I left the city where l did my youth work study of 3 years to return to my hometown some 75 kms away. I accepted a job where l did my final placement. I was also dealing with the apparent suicide of my oldest friend and incest in my family at the time, but naively thought l could deal with it as l was a ‘jock’ sporting wise and l had numerous other hobbies and outlets. All of a sudden l had gone from metropolitan inclusivity to regional outcast. I was then involved in a lot of Melbourne’s initial sexual assault training in which l had really felt like l was a pioneer. I felt crap inside but a passionate outcast, and some of the agencies l was working with really were cold and my immediate supervisor was very judgmental and went out of his way to embarrass me at a staff party by insinuating that l wasn’t able to freely speak my mind. I did have a lot going on though. Needless to say as an outreach youth worker with personal issues l burned out quickly. This was 30 years ago. I have made several attempts to up skill since and spoken to ex colleagues. I have even worked in.parallel community sections of government and NGO’s but l have completely given up hope now even though l have lived an incredible life that l could document freely the twists and turns of family collusion and advocating for prisoners in jail while working as a prison guard. It seems that if you have a reputation, people expect you to live up to that and treat you accordingly. I know community services workers wages are poor compared to some public servants, but l partly blame my treatment as a 25 to 30 years old hurt person as a pawn in a game of funding shenanigans and it has taken me 32 years to have enough armour around me to be ok with working meaningless jobs for little money and stimulus.
Thanks for your comment, Boris. Lorraine sent the following response:
“An extensive and challenging life journey, Boris. I do wonder how many incredibly experienced workers like you leave the health and community sector and never return. A waste of trained, committed and passionate workers gone after being psychologically and physically drained and damaged.

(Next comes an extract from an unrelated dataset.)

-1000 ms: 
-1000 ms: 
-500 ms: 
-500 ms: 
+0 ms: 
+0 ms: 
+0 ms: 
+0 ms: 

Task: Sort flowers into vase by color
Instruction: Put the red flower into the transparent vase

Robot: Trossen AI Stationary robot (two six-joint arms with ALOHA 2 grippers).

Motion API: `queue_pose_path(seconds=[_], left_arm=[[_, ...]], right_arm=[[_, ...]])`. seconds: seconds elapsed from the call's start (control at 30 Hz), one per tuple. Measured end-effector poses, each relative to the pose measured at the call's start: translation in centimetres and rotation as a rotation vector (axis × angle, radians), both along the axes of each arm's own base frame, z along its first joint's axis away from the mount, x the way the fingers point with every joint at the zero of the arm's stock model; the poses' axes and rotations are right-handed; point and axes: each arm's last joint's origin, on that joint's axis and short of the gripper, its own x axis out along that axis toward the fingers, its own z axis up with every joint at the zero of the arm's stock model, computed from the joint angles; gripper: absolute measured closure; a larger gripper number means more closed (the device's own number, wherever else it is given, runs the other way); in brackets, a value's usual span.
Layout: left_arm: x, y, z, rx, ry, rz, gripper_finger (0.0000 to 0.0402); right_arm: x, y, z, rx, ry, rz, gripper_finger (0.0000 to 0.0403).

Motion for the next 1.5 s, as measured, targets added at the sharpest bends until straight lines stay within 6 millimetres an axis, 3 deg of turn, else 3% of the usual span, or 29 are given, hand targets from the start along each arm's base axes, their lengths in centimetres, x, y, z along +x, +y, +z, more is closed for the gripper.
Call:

We do need to rise up against the brutality and toxicity within work places in our ‘caring and sharing’ sector” (Lorraine Harrison).
Great article. Thank you speaking out so articulately Lorraine. The clients were very lucky to have such a dedicated support worker while you were there. It’s such a shame that your work wasn’t valued by the employer. All the best to you in future.
Thanks for your comment, Carol. Lorraine sent the following response:
“It’s a shame that the name of the game is getting bums on seats and moving clients on quickly. This sets up clients to bounce from one service to another and possibly back to the original service. As for workers who try to provide a thorough, decent and productive role alongside clients they soon get told to ‘play the game and move ’em on’ or move on yourself’. This over-focus on economic rationalism is counterproductive” (Lorraine Harrison).